## [Directions for this task]
Please reproduce all of the data below exactly, leaving each picture out.

## [Data excerpt]

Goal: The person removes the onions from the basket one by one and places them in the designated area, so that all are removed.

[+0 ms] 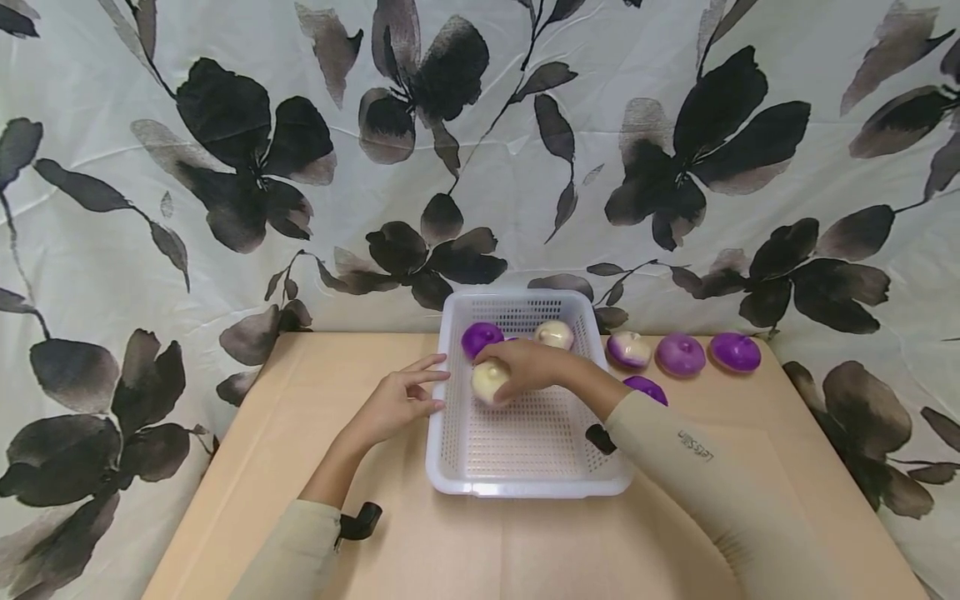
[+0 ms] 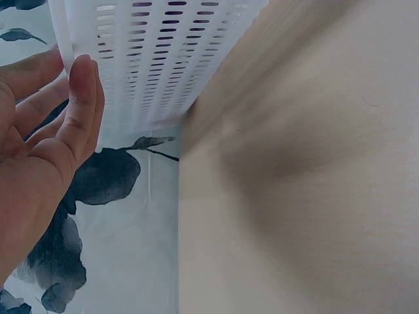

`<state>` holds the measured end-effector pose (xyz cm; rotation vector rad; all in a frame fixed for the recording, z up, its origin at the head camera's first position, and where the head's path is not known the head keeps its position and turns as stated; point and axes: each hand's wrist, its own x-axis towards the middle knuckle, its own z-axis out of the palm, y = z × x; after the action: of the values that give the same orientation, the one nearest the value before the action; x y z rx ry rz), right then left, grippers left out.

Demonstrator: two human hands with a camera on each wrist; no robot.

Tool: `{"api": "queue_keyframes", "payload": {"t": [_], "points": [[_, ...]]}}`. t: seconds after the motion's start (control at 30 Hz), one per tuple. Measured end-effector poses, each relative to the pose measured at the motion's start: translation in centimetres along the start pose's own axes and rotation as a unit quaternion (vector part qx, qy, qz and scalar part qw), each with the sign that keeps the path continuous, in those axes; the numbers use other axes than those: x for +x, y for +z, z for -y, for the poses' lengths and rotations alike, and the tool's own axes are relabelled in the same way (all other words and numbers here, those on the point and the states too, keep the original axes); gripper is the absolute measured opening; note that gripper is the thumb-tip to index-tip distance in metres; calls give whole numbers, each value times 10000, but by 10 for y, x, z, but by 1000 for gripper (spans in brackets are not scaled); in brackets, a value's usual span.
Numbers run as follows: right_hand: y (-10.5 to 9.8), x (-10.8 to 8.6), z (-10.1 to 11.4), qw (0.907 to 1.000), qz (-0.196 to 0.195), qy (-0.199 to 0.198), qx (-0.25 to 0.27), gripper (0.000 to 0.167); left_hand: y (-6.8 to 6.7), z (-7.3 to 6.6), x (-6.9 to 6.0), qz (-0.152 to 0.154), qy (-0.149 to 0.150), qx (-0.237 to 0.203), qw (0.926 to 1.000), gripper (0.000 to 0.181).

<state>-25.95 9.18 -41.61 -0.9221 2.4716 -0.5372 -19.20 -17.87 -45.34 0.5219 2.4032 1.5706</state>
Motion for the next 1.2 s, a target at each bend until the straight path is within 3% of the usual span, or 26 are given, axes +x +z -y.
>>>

## [Output below]
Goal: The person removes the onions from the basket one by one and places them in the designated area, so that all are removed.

[+0 ms] 
[+0 ms] 

`<state>` holds the measured end-effector pose (xyz cm; rotation vector rad; all in a frame fixed for the recording, z up, its origin at the head camera's first position, and where the head's path is not known the head keeps its position and turns as stated; point and axes: each hand's wrist, its own x-axis towards the middle knuckle, its own z-axis out of the palm, y = z × x; after the action: of the values that give the same orientation, the one nearest the value before the action; x y z rx ry rz), right then left, grippers left out.

Demonstrator: two human hands with a camera on each wrist; no robot.

Tool: `{"api": "queue_keyframes", "payload": {"t": [_], "points": [[_, ...]]}}`. t: seconds after the motion's start (control at 30 Hz), one per tuple. Measured end-effector poses, each relative to the pose measured at the motion's start: translation in centimetres along the start pose's own axes and rotation as a unit quaternion (vector part qx, qy, qz and scalar part qw), each with the sign that keeps the path continuous, in those axes; the numbers use other axes than those: x for +x, y for +z, z for -y, for the poses' lengths and rotations alike, and the tool's own axes are relabelled in the same way (all other words and numbers here, those on the point and the states too, keep the original axes); gripper is the absolute measured opening; note that gripper is the thumb-tip to index-tip distance in metres; calls give whole numbers, each value times 10000, but by 10 for y, x, z, but by 1000 for gripper (spans in brackets are not scaled); in brackets, a value's usual span.
Numbers run as follows: right_hand: y (-10.5 to 9.8), x (-10.8 to 8.6), z (-10.1 to 11.4), qw (0.907 to 1.000), qz (-0.196 to 0.195), qy (-0.199 to 0.198), qx (-0.25 to 0.27), gripper (0.000 to 0.167); left_hand: y (-6.8 to 6.7), z (-7.3 to 6.6), x (-6.9 to 6.0), qz (-0.152 to 0.154), qy (-0.149 to 0.150), qx (-0.237 to 0.203), qw (0.926 to 1.000), gripper (0.000 to 0.181).

<state>-25.95 9.18 -41.61 -0.9221 2.4716 -0.5372 -19.20 -17.87 -45.34 0.5219 2.4032 1.5706</state>
Motion for the next 1.2 s, a target at each bend until the straight path is within 3% of the usual span, or 26 are given, axes +x +z -y.
>>>

That is the entire output.